◆ RECORDS FOR PROCESSING:
· · · ·

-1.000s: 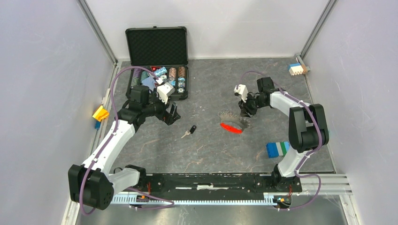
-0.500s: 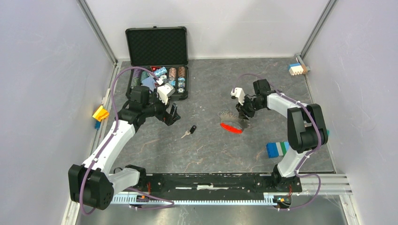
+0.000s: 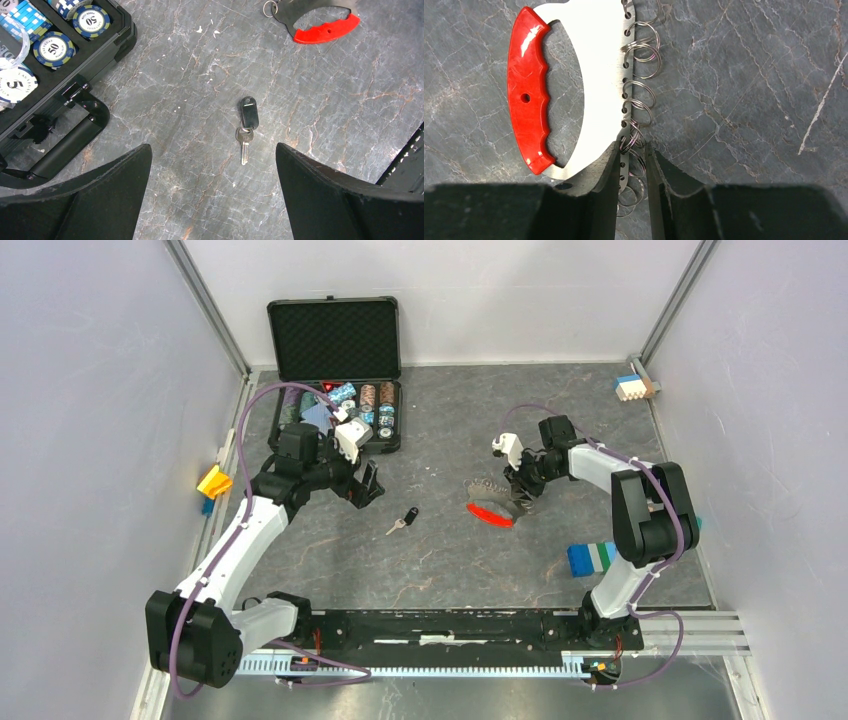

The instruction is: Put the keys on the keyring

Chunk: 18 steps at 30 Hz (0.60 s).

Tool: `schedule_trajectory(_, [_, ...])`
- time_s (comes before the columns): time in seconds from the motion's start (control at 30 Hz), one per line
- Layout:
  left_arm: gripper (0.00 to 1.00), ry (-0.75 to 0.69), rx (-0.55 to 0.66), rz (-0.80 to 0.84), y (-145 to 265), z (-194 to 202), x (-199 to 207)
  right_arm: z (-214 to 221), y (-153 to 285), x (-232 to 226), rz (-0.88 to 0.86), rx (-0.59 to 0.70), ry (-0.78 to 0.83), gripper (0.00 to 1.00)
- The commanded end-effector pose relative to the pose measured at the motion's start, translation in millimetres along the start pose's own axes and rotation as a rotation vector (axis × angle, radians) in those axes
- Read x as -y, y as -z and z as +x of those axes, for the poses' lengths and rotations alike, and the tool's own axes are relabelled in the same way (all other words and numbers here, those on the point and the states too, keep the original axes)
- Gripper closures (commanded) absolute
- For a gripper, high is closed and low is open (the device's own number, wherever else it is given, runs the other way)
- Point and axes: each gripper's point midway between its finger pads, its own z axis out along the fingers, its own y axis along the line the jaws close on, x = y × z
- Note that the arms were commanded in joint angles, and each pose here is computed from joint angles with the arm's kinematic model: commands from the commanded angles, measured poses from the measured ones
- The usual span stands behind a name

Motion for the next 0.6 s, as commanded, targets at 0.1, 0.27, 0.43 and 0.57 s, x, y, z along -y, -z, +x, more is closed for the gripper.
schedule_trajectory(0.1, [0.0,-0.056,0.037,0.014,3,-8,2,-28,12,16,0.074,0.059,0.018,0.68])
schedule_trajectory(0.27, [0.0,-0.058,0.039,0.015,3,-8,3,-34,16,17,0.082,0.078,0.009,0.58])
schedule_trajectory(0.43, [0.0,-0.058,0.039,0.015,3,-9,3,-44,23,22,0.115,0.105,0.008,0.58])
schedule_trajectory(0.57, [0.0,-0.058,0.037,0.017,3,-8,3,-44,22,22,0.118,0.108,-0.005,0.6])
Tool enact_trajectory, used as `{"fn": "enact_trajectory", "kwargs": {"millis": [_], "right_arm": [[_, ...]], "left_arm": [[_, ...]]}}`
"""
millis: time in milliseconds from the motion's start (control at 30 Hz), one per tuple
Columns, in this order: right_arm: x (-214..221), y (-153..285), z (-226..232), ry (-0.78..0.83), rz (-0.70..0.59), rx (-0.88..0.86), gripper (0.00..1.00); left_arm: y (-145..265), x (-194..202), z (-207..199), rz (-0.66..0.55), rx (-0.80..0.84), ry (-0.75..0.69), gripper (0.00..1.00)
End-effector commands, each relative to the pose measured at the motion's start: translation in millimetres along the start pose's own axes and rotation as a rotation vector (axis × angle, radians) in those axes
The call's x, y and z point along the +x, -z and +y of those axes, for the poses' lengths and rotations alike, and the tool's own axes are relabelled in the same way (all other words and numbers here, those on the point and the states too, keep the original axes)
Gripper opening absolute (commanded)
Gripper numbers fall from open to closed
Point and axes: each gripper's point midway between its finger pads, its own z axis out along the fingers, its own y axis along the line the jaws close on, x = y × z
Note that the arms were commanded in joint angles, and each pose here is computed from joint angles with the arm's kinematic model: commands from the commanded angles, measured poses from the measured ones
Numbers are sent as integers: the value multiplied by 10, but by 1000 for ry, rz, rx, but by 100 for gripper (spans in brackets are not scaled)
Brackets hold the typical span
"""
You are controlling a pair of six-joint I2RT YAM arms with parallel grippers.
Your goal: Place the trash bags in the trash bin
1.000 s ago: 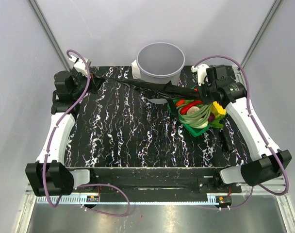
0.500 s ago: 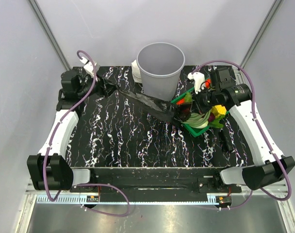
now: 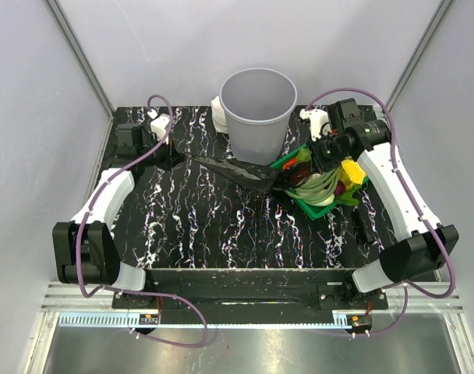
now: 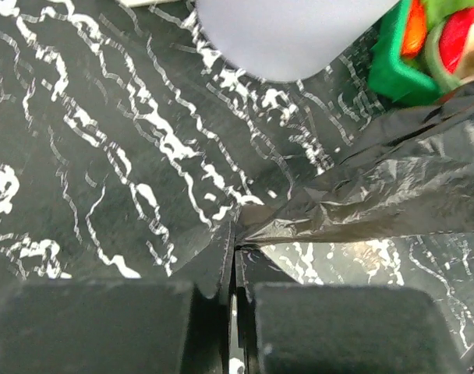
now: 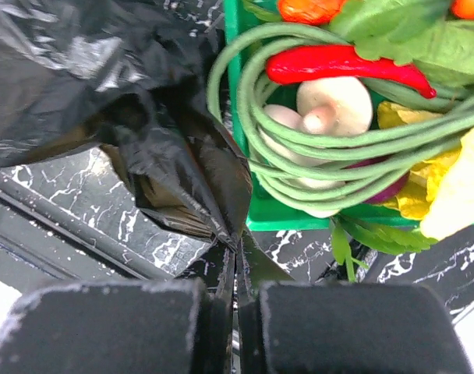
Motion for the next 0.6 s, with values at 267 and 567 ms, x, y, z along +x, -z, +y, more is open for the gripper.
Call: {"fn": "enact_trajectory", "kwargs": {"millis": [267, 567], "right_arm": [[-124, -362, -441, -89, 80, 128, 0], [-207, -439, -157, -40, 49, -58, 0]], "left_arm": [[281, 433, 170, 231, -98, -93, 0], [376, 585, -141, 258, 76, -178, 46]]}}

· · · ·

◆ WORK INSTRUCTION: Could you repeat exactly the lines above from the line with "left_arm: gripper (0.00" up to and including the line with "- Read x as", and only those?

◆ RESULT OF THIS TASK:
  left_arm: gripper (0.00 to 1.00), ry (-0.75 to 0.69), rx (-0.55 to 0.66), rz (-0.80 to 0.84), y (-145 to 265), z (-194 to 202), x (-199 to 207)
  right_arm: z (-214 to 221), y (-153 to 285), x (-232 to 226), rz (-0.88 to 0.86), rx (-0.59 to 0.70), ry (-0.78 to 0.83), gripper (0.00 to 1.00)
- The commanded end-effector pose relative to the pose measured at the motion's start, translation in millimetres along the start pose's own axes and rotation as a rotation vector (axis × angle, radians) in those axes
- Read x as -y, y as -z and z as +x of those axes, for the poses' lengths and rotations alike, and the tool's own axes are relabelled in the same way (all other words and numbers here, those on the point and the states too, keep the original axes)

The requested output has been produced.